Demographic Engineering: Population Strategies in Ethnic Conflict
Demografie hat in Konflikten schon immer eine Rolle gespielt, aber da Konflikte zunehmend interethnischer Natur sind, die demografischen Unterschiede zwischen ethnischen Gruppen größer werden und sich die Demokratie ausbreitet, zählen Zahlen in Konflikten heute mehr denn je. In diesem Buch wird ein Rahmen für das demografische Engineering entwickelt, der eine neue Perspektive für die Betrachtung politischer Ereignisse in Ländern bietet, in denen ethnische Zugehörigkeit eine Rolle spielt.
Es geht der Frage nach, wie politische Maßnahmen konzipiert und umgesetzt wurden, um die Demografie ethnischer Gruppen vor Ort in deren eigenem Interesse zu verändern. Außerdem wird untersucht, wie erfolgreich diese Maßnahmen waren, wobei der Schwerpunkt auf den Fällen Sri Lanka, Israel/Palästina, Nordirland und den USA liegt.
Oft sind diese Maßnahmen verborgen, aber der Autor Paul Morland entlockt sie mit Geschick sowohl aus Statistiken und Dokumenten als auch aus Gesprächen mit den Beteiligten.
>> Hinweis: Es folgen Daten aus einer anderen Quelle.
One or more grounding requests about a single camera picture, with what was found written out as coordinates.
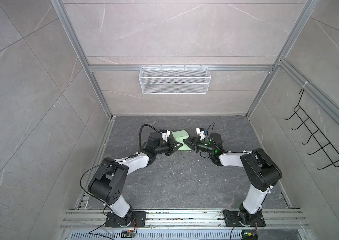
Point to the light green paper sheet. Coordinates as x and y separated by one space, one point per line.
179 137

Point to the black wire hook rack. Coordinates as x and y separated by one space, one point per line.
319 138

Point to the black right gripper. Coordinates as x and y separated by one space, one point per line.
196 141

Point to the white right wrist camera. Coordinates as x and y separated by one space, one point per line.
201 132

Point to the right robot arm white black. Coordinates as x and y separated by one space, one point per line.
261 171

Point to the left small circuit board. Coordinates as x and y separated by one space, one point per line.
128 234

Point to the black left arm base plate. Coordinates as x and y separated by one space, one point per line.
132 219

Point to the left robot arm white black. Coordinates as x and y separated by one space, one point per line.
108 181

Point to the aluminium frame rail front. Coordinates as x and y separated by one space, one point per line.
190 219

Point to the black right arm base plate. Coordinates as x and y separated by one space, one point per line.
243 218

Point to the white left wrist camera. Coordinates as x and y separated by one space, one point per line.
165 134

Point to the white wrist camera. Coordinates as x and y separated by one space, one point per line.
165 134
201 132

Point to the white wire mesh basket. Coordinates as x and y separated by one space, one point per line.
174 80

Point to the small circuit board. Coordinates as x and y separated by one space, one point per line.
249 235
128 234

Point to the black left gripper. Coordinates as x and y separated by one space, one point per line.
173 142

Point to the right small circuit board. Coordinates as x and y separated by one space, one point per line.
249 235

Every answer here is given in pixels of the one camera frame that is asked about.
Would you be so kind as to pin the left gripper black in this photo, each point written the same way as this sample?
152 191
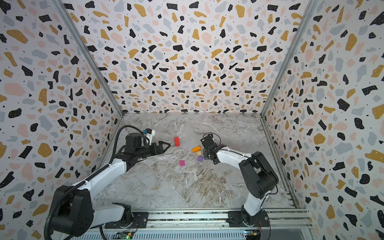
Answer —
154 151

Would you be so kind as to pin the red wood block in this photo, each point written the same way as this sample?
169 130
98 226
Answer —
176 141

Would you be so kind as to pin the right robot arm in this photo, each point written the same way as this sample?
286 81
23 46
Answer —
259 177

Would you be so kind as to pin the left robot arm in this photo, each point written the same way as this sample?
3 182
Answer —
72 212

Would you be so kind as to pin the yellow-orange wood block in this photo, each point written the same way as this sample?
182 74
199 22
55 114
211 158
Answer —
196 149

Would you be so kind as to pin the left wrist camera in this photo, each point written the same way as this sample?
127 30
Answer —
149 133

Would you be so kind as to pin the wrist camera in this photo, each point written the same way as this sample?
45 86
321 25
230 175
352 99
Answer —
149 133
208 142

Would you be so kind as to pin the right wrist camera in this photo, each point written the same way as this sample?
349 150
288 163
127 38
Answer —
208 142

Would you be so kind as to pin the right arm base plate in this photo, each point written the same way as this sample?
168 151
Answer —
242 220

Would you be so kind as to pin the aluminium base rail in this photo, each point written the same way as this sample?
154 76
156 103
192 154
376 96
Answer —
210 224

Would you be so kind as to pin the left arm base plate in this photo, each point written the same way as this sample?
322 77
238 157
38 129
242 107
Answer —
137 220

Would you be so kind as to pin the left frame aluminium post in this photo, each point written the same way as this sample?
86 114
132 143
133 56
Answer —
65 16

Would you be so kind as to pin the frame aluminium post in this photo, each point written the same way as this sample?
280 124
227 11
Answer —
290 54
65 16

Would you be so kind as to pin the right frame aluminium post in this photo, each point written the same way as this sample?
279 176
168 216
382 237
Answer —
290 54

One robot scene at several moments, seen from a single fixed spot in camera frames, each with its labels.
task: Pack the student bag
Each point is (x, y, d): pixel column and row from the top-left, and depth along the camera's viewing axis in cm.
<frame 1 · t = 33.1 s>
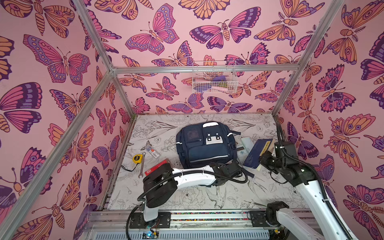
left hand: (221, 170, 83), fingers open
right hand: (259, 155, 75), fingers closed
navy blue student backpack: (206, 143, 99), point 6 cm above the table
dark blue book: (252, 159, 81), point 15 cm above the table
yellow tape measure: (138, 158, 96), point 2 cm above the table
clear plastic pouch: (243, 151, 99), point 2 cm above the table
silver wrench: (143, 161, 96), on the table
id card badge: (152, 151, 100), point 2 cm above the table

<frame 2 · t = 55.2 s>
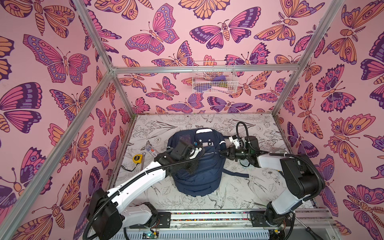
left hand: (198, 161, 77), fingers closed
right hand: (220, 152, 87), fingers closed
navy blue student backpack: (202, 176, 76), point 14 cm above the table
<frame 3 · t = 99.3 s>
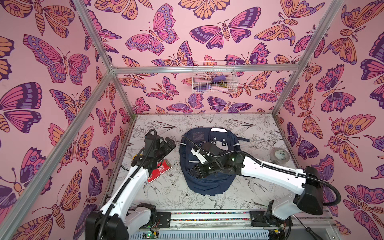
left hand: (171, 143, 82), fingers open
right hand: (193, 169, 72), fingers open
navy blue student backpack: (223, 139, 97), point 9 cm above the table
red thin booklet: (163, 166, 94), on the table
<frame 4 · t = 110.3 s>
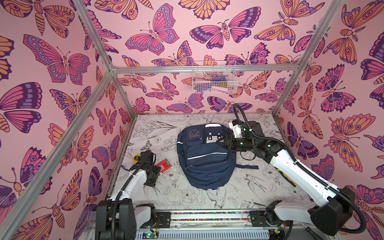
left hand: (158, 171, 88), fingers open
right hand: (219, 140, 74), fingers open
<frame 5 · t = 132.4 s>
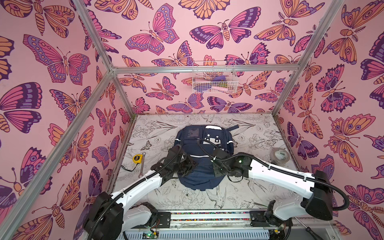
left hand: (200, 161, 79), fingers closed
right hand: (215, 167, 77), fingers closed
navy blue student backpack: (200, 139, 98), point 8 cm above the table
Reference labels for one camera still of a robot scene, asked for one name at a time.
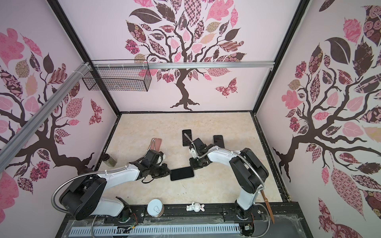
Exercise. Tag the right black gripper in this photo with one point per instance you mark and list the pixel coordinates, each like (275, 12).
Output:
(194, 166)

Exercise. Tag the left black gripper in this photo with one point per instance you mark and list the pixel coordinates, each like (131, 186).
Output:
(164, 167)

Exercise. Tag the black phone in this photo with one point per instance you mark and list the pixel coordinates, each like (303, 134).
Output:
(218, 141)
(186, 138)
(182, 173)

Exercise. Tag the pink phone case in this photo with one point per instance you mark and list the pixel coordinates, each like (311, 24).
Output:
(155, 144)

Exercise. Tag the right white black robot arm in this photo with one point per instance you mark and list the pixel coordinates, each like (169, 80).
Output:
(249, 171)

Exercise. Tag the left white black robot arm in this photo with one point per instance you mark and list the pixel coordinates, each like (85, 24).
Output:
(83, 196)

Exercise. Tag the white round can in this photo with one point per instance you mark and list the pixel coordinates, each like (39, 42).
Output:
(155, 208)

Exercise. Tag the white rabbit figurine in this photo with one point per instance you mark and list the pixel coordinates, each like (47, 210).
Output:
(196, 207)

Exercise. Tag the brown wooden stick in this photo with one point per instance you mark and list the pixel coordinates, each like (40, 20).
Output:
(268, 206)

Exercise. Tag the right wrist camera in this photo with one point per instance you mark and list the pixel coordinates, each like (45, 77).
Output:
(193, 152)

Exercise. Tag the white slotted cable duct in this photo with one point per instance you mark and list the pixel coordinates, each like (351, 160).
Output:
(119, 231)

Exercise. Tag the black wire basket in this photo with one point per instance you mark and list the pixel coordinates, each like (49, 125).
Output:
(129, 75)

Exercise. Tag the back aluminium rail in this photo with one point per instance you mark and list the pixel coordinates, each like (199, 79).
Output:
(182, 65)

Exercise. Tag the aluminium rail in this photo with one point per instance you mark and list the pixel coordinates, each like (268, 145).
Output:
(182, 65)
(10, 150)

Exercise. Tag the left aluminium rail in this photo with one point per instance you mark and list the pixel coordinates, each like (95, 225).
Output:
(10, 150)

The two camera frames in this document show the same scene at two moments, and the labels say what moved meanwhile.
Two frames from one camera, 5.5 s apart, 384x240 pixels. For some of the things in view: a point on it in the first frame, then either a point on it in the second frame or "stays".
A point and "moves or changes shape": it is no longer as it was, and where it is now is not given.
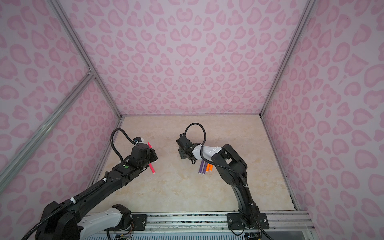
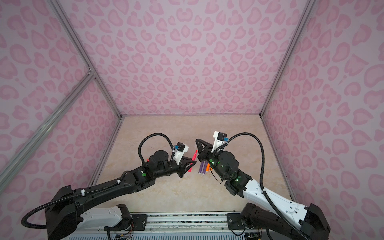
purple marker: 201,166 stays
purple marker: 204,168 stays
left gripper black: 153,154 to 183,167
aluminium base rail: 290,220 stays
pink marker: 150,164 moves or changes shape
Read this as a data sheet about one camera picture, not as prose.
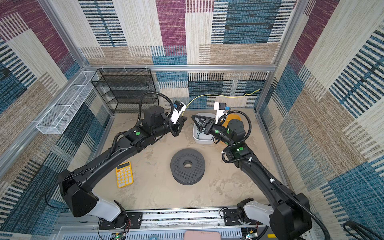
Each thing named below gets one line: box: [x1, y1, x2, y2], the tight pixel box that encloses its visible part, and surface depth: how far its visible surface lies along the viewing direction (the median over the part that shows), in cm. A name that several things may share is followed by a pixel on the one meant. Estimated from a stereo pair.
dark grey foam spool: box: [170, 148, 206, 186], surface depth 87 cm
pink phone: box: [184, 230, 221, 240], surface depth 70 cm
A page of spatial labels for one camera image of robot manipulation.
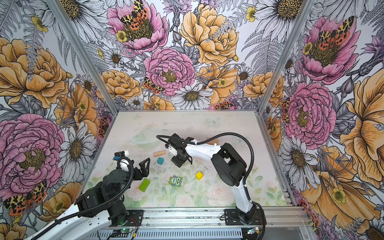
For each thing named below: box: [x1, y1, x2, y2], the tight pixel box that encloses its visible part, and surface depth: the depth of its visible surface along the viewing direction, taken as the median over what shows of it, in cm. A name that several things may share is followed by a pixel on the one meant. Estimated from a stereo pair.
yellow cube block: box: [195, 171, 204, 181], surface depth 89 cm
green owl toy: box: [168, 175, 183, 187], surface depth 87 cm
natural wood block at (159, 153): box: [153, 150, 167, 158], surface depth 99 cm
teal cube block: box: [157, 157, 164, 165], surface depth 95 cm
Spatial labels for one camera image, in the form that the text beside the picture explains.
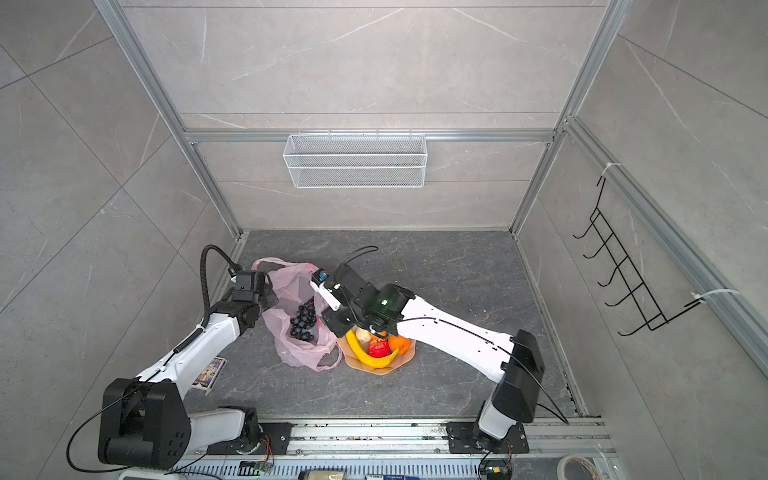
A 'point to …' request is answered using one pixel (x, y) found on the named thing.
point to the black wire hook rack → (640, 299)
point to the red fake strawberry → (379, 348)
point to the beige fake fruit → (363, 335)
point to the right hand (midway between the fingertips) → (331, 312)
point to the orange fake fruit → (399, 342)
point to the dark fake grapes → (304, 324)
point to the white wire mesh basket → (356, 161)
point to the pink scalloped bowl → (354, 362)
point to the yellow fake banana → (361, 357)
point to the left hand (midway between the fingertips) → (263, 288)
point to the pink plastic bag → (291, 282)
Dieses Buch bietet eine neue Art des Denkens über demografisches Engineering („harte Demografie“ im Gegensatz zu „weicher Demografie“) und darüber, wie ethnische Gruppen in Konflikten demografische Strategien einsetzen, und wird für Demografen, Geografen und Politikwissenschaftler von großem Interesse sein.